On the other hand, I have no idea where Chickie Vasquez got his nickname. In fact, I have no idea what his real name was – but I do know he had the largest afro of anyone in Brentwood High School that year.
Stinky – every group of kids had a stinky. It didn’t necessarily have anything to do with them smelling bad, although there were times it was associated with really rank sneakers or a bologna sandwich left in a locker over a school break.
You only had to have one smelly episode to get tagged with the nickname for a lifetime. I guarantee there are distinguished, successful, gray-haired men dressed in thousand dollar suits walking into 40-year high school reunions to the sounds of, “Hey, Stinky, how the hell are you?”
The nickname Stinky was only given to boys. I don’t know the reasoning, but I never knew a girl who had the nickname Stinky.
Tease – now this was a girl’s-only nickname. Sexual prowess was a lot more inhibited before the big revolution led by the flower power, hippy generation. Escapades were measured in terms of a baseball diamond. Every boy set out with high expectations of hitting a home run, but most girls ended the game at first base.

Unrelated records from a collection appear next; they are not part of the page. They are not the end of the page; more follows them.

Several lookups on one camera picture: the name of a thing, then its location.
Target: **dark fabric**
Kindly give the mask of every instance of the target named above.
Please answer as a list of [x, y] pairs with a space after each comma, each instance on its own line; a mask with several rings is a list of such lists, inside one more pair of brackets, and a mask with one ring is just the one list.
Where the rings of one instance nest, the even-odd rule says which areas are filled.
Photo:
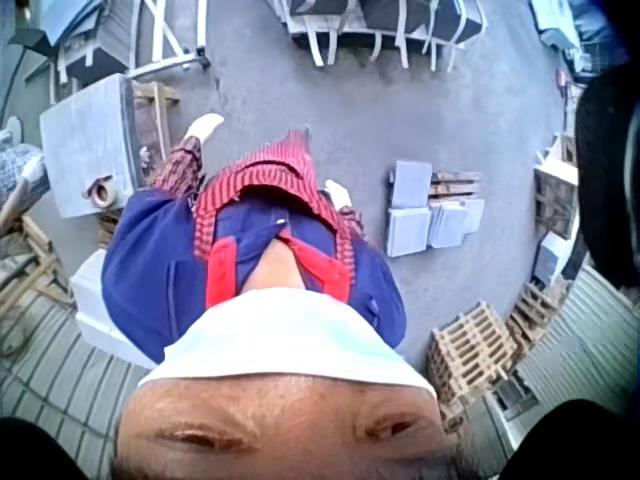
[[[331, 230], [264, 191], [231, 202], [216, 216], [216, 240], [234, 237], [238, 246], [236, 290], [253, 272], [271, 239], [283, 228], [335, 257]], [[117, 327], [154, 362], [205, 311], [206, 264], [193, 254], [194, 219], [187, 198], [149, 189], [135, 194], [124, 210], [102, 270], [102, 295]], [[392, 348], [406, 331], [400, 292], [382, 255], [358, 235], [352, 237], [355, 282], [348, 304]], [[304, 274], [308, 289], [322, 291]]]
[[69, 454], [43, 429], [19, 418], [0, 418], [0, 477], [86, 480]]
[[527, 434], [500, 480], [637, 478], [638, 431], [587, 400], [555, 408]]
[[580, 226], [597, 270], [615, 287], [640, 285], [624, 191], [629, 122], [639, 92], [633, 66], [616, 67], [591, 82], [576, 111]]

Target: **eye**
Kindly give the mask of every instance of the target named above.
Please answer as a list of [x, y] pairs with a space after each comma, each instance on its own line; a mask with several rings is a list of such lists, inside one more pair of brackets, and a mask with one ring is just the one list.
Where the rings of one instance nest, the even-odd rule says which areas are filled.
[[388, 415], [376, 420], [364, 431], [367, 438], [374, 441], [386, 440], [409, 430], [417, 418], [407, 415]]
[[243, 438], [233, 435], [225, 435], [223, 432], [208, 433], [187, 430], [163, 432], [158, 435], [158, 437], [171, 442], [207, 448], [218, 453], [239, 452], [249, 447], [248, 443]]

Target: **wooden crate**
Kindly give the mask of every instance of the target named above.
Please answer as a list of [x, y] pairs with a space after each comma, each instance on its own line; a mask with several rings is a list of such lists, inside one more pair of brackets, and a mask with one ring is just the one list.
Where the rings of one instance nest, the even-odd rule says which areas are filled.
[[429, 205], [477, 198], [482, 174], [478, 172], [434, 172], [429, 187]]
[[498, 315], [481, 302], [443, 331], [435, 329], [428, 374], [439, 401], [466, 407], [506, 379], [515, 344]]
[[568, 240], [578, 212], [577, 169], [552, 158], [535, 168], [535, 179], [536, 220]]

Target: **plaid sleeve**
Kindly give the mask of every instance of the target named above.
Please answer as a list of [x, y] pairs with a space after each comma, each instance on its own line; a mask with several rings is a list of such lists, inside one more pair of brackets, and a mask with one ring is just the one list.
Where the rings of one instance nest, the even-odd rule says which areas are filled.
[[349, 228], [356, 232], [363, 240], [366, 240], [364, 234], [364, 224], [362, 223], [362, 212], [356, 210], [353, 207], [342, 207], [338, 210], [338, 213], [342, 215]]
[[162, 172], [151, 185], [180, 197], [197, 192], [204, 180], [202, 170], [202, 147], [197, 137], [183, 138], [173, 147]]

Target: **metal frame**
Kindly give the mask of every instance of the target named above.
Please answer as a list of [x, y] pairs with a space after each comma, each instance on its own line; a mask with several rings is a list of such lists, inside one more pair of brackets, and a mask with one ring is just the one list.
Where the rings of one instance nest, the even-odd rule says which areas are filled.
[[[178, 41], [171, 29], [167, 26], [164, 20], [166, 11], [167, 0], [158, 0], [158, 3], [154, 5], [152, 0], [144, 0], [145, 5], [151, 11], [154, 16], [153, 24], [153, 46], [152, 46], [152, 62], [142, 67], [135, 67], [135, 58], [137, 56], [137, 35], [139, 29], [140, 10], [136, 9], [138, 6], [138, 0], [134, 4], [133, 18], [131, 25], [131, 54], [130, 58], [133, 60], [130, 65], [130, 70], [127, 73], [127, 77], [131, 79], [138, 79], [152, 73], [162, 72], [174, 67], [183, 66], [187, 68], [192, 63], [199, 63], [203, 69], [211, 66], [211, 61], [206, 56], [206, 43], [207, 43], [207, 2], [208, 0], [198, 0], [198, 15], [197, 15], [197, 32], [196, 32], [196, 48], [194, 53], [185, 53], [188, 50], [180, 48]], [[167, 37], [172, 50], [175, 53], [174, 57], [163, 58], [163, 46], [164, 37]]]

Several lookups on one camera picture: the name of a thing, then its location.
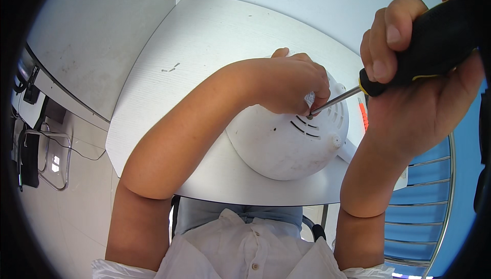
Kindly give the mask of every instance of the screwdriver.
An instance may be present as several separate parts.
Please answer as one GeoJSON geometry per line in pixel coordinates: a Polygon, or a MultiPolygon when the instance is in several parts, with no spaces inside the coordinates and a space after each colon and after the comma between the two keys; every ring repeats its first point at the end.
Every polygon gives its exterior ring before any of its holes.
{"type": "Polygon", "coordinates": [[[387,88],[406,86],[413,81],[447,74],[476,48],[463,10],[456,0],[447,0],[421,14],[412,23],[409,47],[396,52],[397,71],[389,83],[372,82],[365,68],[359,73],[359,86],[312,110],[310,116],[358,92],[376,97],[387,88]]]}

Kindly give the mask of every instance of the cable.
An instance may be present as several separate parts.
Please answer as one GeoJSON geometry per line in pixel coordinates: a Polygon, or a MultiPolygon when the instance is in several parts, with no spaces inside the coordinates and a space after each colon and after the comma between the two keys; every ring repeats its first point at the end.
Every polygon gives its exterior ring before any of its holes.
{"type": "MultiPolygon", "coordinates": [[[[19,114],[14,114],[14,110],[13,110],[13,106],[10,106],[10,110],[12,111],[12,115],[16,118],[16,119],[19,119],[19,120],[22,120],[24,122],[24,124],[27,124],[25,120],[22,119],[22,117],[19,115],[19,114]]],[[[56,132],[50,132],[50,131],[37,131],[37,130],[34,130],[36,131],[37,133],[40,133],[44,136],[46,136],[47,138],[49,138],[50,140],[53,140],[55,141],[58,145],[60,145],[61,147],[64,147],[64,148],[68,148],[68,149],[71,149],[72,151],[78,153],[82,158],[86,158],[86,159],[89,159],[91,161],[97,161],[99,160],[100,158],[102,158],[102,156],[104,155],[104,153],[106,153],[106,150],[104,149],[104,152],[101,153],[101,155],[97,158],[97,159],[91,159],[87,156],[84,156],[83,154],[79,153],[78,151],[76,151],[75,149],[71,148],[71,147],[68,147],[68,146],[64,146],[62,144],[60,144],[59,141],[56,141],[55,139],[53,139],[52,137],[49,137],[48,135],[45,135],[45,133],[56,133],[56,132]]]]}
{"type": "Polygon", "coordinates": [[[46,136],[46,137],[47,137],[47,138],[49,138],[50,140],[55,141],[55,142],[56,142],[58,145],[60,145],[61,147],[71,149],[72,151],[74,151],[74,152],[78,153],[78,154],[79,154],[79,155],[80,155],[82,158],[86,158],[86,159],[89,159],[89,160],[91,160],[91,161],[97,161],[97,160],[99,160],[100,158],[102,158],[102,156],[104,155],[104,153],[106,153],[106,150],[104,149],[104,152],[103,152],[103,153],[101,153],[101,155],[100,155],[100,156],[99,156],[97,159],[91,159],[91,158],[89,158],[89,157],[87,157],[87,156],[82,155],[81,153],[79,153],[78,151],[76,151],[75,149],[73,149],[73,148],[71,148],[71,147],[64,146],[64,145],[60,144],[60,142],[59,142],[59,141],[56,141],[56,140],[55,140],[55,139],[53,139],[52,137],[49,137],[48,135],[46,135],[46,134],[45,134],[45,133],[56,133],[56,132],[47,132],[47,131],[36,131],[36,132],[38,132],[38,133],[40,133],[40,134],[42,134],[42,135],[46,136]]]}

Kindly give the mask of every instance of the white appliance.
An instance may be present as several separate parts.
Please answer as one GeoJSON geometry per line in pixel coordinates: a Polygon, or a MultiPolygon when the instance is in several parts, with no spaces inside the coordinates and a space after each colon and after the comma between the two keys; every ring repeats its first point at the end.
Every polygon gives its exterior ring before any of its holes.
{"type": "MultiPolygon", "coordinates": [[[[328,73],[330,99],[346,91],[328,73]]],[[[312,104],[314,94],[305,97],[312,104]]],[[[345,146],[348,107],[339,102],[308,119],[294,114],[275,114],[260,105],[240,112],[226,128],[237,153],[253,170],[276,180],[294,180],[323,169],[345,146]]],[[[347,143],[343,159],[350,162],[355,147],[347,143]]]]}

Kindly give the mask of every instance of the black chair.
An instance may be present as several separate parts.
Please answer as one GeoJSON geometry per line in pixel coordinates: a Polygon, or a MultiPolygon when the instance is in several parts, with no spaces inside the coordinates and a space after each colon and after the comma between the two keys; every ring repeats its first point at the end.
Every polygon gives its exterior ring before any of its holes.
{"type": "MultiPolygon", "coordinates": [[[[177,212],[179,210],[179,202],[180,201],[181,201],[181,196],[179,196],[179,195],[174,195],[172,197],[172,200],[170,201],[171,207],[174,207],[174,212],[172,213],[172,238],[174,238],[174,235],[175,235],[176,223],[177,223],[177,212]]],[[[304,224],[306,224],[307,227],[310,228],[310,231],[312,232],[312,235],[314,236],[314,242],[316,242],[319,237],[323,237],[324,240],[326,240],[326,233],[324,232],[324,229],[322,228],[321,225],[314,224],[314,222],[311,221],[305,215],[302,215],[302,222],[304,224]]]]}

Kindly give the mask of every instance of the fingernail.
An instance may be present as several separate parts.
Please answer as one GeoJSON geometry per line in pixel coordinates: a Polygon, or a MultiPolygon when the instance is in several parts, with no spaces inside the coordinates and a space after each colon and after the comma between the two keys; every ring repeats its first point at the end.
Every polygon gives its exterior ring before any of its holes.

Girls who lingered on first base but who gave the impression that you might be able to steal second were labeled a tease. I think about 99 percent of the female students in high school got that nickname at some point. It wasn’t a name that stuck for long. Once you started dating a new guy, it was as if the slate was wiped clean. Of course if you dated the entire team in one semester, the nickname could receive long-term validation based on shared locker room stories.
Chubby – though childhood obesity is alarmingly common today, an overweight teen back in the day was more of a rarity. But every group seemed to have one member, usually a boy, whose mom was buying his clothes in the Big and Tall Shop. There were many derivatives of the nickname Chubby including Chubsy Ubsy (taken from the Little Rascals character), Tubby, Butterball (named after a plump Thanksgiving turkey brand), Fat Albert (Bill Cosby’s cartoon character) and Chunky (happened to be one of the best chocolate candy bars on the planet as professed in the commercials by Arnold Stang). Most guys who attained the nickname Chubby actually wore like a badge of honor.
Skinny – today this would be considered a compliment. Though we all wanted to look good in high school, a curvy figure was looked upon as perfection. It wasn’t until Twiggy stormed the fashion scene in the mid-60s that looking frail and emaciated became a goal.
Brainiac – this was a nickname for someone who was super smart. This was someone with top scores on the SATs and college scholarships. If you were a brainiac, you probably didn’t mind this nickname and it was less offensive than nerd.
Our high school was a conglomeration of cliques, each faction branded with a group nickname. The greasers wore leather jackets and their hair slicked back – hence the term. Jocks were the athletes and preppies had the clean-cut All-American look wearing khakis and sweater vests (think Troy Donohue). Somehow we all co-existed without much brouhaha, though there was the occasional lunch room fight.
I always told my daughters to never say anything behind someone’s back that you wouldn’t say to their face. I believe they took it to heart and I hope to someday hear them giving the same wise advice to their children. And I hope they also teach them good personal hygiene so they never get stuck with the nickname “Stinky.”